Objectives: To explore the correlation between the promotor hypermethylation of suppressor genes and clinicopathological features as well as genetic changes including microsatellite instability(MSI), chromosomal instability(CIN) and the expression of several oncogenes and suppressor genes in sporadic colorectal cancers(SCRC).

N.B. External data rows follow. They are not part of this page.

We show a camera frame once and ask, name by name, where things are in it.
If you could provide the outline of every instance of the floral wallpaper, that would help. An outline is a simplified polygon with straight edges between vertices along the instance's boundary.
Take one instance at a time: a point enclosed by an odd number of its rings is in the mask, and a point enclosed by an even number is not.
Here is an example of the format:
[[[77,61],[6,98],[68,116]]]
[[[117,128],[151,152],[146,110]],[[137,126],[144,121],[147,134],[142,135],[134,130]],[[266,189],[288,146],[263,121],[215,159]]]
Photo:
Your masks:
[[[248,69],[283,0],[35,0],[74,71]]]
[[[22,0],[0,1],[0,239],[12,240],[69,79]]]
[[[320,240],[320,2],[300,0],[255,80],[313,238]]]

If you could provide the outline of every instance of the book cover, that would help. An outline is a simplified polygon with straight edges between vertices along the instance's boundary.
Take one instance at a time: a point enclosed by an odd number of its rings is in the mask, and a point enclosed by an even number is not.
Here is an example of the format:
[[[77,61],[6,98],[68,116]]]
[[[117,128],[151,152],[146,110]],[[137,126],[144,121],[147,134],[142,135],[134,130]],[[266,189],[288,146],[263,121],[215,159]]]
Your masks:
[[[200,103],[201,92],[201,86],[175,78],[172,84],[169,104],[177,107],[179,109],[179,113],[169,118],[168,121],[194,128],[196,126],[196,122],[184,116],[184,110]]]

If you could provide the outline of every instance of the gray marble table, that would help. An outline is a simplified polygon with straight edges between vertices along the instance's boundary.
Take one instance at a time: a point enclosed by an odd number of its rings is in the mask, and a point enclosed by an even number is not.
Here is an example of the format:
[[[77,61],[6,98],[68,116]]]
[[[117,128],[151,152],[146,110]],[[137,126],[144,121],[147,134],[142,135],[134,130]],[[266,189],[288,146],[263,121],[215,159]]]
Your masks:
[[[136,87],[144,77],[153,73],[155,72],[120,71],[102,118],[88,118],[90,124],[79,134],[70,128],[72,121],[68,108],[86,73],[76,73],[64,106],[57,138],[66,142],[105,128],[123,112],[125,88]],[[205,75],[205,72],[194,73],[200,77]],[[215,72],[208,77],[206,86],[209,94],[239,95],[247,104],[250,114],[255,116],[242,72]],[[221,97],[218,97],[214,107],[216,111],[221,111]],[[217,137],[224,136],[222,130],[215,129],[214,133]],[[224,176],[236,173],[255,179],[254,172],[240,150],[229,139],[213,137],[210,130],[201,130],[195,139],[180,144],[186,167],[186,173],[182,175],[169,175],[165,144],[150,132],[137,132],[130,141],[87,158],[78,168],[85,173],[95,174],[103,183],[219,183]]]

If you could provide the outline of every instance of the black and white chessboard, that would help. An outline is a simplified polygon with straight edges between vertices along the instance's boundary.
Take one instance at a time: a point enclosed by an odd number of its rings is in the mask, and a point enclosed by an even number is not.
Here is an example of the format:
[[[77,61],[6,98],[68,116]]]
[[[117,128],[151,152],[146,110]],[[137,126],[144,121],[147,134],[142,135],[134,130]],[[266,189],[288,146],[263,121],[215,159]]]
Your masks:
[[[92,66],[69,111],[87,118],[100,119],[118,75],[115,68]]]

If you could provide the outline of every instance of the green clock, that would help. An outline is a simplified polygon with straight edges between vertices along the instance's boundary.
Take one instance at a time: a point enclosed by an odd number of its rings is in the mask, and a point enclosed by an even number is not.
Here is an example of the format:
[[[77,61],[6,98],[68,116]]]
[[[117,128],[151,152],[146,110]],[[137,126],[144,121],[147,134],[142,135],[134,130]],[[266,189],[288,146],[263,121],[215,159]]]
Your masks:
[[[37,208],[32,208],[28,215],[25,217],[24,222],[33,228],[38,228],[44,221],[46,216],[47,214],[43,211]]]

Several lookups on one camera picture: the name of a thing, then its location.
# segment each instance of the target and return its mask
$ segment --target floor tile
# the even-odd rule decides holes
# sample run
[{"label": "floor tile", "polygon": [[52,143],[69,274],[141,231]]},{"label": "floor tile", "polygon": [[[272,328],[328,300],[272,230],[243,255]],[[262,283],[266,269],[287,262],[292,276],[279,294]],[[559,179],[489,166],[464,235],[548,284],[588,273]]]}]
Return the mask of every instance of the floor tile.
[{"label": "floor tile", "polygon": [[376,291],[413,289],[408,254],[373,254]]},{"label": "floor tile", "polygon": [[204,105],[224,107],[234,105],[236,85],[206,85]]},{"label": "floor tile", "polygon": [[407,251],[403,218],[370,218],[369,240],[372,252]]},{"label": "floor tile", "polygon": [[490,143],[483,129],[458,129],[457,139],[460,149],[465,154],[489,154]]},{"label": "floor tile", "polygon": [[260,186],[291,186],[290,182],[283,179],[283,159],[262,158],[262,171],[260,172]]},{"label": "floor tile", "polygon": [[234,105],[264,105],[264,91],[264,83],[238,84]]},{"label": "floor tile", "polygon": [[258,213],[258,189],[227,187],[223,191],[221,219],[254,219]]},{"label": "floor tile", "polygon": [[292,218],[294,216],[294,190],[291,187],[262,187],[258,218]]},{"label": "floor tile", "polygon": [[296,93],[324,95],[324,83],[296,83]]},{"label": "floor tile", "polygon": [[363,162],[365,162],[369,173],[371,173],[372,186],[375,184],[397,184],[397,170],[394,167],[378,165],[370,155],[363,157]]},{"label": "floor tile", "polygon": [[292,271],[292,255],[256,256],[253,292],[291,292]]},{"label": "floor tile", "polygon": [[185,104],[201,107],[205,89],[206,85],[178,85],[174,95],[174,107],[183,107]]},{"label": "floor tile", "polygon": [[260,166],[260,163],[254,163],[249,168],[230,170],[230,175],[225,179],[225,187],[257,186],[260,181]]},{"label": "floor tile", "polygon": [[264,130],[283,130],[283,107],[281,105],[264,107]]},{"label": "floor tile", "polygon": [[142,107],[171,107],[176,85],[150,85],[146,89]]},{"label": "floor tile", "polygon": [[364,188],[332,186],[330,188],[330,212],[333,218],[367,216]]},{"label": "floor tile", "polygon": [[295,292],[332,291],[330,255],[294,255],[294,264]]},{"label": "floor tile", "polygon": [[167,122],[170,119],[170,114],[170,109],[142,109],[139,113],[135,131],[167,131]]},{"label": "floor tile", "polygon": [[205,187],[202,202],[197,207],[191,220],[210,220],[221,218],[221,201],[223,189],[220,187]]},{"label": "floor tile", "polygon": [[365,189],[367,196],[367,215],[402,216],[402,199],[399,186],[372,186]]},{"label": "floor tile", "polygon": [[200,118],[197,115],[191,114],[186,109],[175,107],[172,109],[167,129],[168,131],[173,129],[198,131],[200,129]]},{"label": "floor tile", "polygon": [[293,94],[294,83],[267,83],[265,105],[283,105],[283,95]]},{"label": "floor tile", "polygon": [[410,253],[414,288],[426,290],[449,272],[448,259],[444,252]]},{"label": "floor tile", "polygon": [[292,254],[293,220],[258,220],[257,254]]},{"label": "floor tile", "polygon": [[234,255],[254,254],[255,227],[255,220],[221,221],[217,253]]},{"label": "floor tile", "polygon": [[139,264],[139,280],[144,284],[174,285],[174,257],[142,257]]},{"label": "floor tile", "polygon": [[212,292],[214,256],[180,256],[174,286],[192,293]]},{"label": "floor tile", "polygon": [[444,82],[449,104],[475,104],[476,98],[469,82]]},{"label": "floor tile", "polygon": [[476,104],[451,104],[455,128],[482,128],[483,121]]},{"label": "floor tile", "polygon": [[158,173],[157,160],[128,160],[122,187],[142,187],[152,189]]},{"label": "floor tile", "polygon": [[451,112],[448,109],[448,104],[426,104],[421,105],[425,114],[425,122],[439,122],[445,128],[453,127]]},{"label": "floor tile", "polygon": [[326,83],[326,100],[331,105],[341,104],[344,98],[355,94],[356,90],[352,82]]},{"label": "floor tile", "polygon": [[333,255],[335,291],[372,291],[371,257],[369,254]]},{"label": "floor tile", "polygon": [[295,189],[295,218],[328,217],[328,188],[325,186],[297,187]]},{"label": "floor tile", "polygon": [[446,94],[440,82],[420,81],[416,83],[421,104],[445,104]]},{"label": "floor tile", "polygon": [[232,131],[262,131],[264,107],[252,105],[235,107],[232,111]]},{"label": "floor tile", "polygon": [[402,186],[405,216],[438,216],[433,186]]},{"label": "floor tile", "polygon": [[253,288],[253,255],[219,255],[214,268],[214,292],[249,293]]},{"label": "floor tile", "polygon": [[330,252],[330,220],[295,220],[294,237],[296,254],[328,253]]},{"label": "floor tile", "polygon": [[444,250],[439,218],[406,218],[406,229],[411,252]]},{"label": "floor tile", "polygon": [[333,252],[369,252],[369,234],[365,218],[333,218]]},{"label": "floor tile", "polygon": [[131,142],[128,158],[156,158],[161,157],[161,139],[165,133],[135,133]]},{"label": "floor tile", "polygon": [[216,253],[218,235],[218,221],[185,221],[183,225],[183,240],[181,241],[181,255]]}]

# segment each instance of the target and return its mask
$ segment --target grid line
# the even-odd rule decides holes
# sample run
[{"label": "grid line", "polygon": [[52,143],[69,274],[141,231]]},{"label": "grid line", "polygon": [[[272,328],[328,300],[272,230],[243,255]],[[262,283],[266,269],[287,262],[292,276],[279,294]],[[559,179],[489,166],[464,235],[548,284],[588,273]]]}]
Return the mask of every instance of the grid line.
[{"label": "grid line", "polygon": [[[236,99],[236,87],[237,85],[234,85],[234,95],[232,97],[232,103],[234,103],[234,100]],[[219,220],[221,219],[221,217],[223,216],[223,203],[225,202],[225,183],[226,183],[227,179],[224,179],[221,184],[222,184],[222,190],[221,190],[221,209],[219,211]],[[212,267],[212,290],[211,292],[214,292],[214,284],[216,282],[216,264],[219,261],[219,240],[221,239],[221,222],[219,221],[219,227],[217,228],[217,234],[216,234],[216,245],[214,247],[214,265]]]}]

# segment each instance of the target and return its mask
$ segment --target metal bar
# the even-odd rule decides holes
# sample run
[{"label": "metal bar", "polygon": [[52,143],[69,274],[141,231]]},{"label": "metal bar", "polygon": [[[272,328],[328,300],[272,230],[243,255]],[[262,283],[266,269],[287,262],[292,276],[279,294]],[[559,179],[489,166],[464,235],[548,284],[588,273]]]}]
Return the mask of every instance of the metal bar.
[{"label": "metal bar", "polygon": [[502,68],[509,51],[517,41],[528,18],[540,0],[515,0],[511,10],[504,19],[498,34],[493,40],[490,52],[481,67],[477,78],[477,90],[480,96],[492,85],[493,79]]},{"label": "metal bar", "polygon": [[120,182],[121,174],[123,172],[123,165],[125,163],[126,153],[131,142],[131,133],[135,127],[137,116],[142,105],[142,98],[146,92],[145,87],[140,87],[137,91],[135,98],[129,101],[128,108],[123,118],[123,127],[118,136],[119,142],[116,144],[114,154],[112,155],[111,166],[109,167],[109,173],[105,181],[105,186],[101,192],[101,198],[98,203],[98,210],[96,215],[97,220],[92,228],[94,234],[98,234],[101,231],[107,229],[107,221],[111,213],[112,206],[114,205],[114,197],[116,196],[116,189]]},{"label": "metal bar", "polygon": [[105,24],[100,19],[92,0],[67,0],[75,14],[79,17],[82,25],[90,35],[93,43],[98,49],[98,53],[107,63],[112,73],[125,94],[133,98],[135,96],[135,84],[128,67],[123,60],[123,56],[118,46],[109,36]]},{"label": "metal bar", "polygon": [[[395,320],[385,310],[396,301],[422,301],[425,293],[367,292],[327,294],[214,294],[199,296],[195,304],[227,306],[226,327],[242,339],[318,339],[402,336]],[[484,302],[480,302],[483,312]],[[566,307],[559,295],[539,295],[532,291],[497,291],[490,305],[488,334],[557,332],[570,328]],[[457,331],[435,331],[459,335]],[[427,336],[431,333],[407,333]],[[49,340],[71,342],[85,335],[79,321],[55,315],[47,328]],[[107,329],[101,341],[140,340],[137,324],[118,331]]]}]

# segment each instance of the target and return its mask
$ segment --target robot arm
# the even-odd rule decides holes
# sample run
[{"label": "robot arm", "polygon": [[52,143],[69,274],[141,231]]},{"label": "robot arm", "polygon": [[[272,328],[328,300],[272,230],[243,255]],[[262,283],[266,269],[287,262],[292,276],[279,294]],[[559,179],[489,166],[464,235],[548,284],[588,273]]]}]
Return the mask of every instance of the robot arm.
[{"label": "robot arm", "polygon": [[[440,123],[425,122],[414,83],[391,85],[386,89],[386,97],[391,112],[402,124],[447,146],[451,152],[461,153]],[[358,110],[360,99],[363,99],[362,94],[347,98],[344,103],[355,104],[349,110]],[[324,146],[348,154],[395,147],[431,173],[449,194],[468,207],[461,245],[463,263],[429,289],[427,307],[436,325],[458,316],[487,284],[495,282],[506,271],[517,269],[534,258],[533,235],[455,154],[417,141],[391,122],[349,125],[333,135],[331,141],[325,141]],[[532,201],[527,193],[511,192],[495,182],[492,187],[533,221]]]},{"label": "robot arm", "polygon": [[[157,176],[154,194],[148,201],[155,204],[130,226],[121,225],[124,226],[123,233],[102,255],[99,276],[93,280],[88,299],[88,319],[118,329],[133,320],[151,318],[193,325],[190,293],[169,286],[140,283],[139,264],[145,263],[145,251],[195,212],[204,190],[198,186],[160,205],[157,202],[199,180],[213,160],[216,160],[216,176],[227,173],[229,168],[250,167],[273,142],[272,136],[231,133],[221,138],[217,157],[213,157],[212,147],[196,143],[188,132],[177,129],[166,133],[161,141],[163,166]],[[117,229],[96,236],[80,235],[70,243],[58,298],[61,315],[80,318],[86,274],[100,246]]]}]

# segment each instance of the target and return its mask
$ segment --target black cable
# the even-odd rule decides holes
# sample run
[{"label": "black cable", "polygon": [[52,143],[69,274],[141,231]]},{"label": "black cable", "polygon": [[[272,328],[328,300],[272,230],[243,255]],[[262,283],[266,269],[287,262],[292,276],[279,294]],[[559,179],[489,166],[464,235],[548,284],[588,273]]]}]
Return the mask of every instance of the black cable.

Methods: Detecting the promotor hypermethylation of five genes including p14~(ARF), hMLH1, p16~(INK4a), MGMT and MINT1 with methylation specific PCR, evaluating the microsatellite instability status with two microsatellite loci of BAT25 and BAT26, analyzing the ploidy with flow cytometry and detecting the protein expression of nine genes (p14~(ARF), hMLH1, p16~(INK4a), MGMT, k-ras, APC, p53, BAX and TGF β R II) among 71 SCRC patients and exploring the correlation between genes promotor hypermethylation and clinicopathological characteristics as well as the genetic mechanism of SCRCs.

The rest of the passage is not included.